In a letter to key congressional committees, Gregoire and 38 attorneys general said the sweeping exemptions being requested by DOD are not justified, and would severely impact the states' authority to protect the health of citizens and the environment.
The DOD is seeking amendments to the laws regulating the management, disposal and cleanup of hazardous wastes on the basis that state authority over clean-up of military sites could interfere with military readiness. The states claim the DOD has already acknowledged none of the laws has ever impacted the readiness of any military facilities. The existing laws also allow the President to grant the DOD waivers in cases where state requirements could interfere with military readiness.
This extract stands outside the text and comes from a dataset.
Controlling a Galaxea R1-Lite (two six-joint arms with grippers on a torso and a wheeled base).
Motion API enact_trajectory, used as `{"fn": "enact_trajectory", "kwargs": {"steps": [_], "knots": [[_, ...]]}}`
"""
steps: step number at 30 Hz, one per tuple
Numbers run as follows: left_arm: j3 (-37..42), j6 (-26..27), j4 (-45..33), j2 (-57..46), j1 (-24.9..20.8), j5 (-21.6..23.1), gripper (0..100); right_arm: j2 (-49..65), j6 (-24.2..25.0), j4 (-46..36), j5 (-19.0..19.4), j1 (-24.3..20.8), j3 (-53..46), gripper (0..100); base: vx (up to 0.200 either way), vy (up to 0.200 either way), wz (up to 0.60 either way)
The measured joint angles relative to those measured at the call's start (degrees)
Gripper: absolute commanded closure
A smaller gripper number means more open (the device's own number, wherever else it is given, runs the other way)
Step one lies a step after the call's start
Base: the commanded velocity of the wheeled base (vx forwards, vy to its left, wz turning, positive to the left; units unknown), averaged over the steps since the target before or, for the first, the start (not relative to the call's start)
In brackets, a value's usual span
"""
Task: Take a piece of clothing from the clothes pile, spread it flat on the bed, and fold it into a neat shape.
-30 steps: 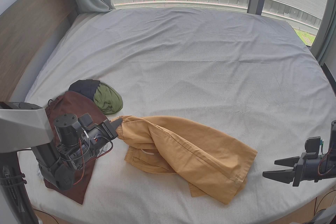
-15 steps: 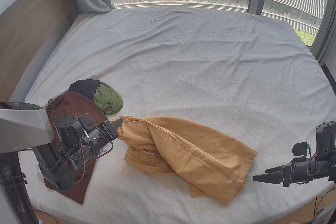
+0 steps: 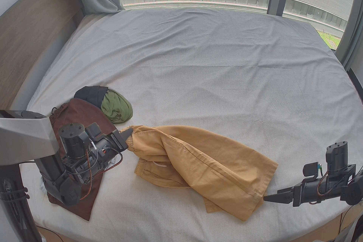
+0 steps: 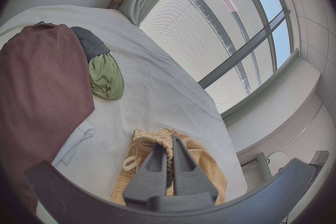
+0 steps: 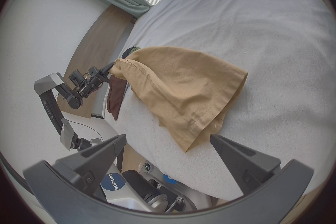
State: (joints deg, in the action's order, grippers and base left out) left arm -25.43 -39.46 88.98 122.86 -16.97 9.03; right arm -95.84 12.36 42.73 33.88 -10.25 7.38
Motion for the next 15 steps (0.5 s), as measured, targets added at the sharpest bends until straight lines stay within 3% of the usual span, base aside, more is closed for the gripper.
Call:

The laws from which DOD is seeking exemptions are the Resource Conservation and Recovery Act (RCRA), the Comprehensive Environmental Response Compensation and Liability Act (CERCLA), also known as the Superfund law, and the Clean Air Act.
"The fact is DOD has never come forward with any evidence that these laws interfere with military readiness," said Gregoire. "The State of Washington and the military have always had a good working relationship."
The legislation would affect more than 24 million acres of military ranges across the country. In Washington, the Department of Defense has a significant presence with a full complement of Army, Navy and Air Force bases and substantial areas of active and inactive ranges potentially affected by this legislation.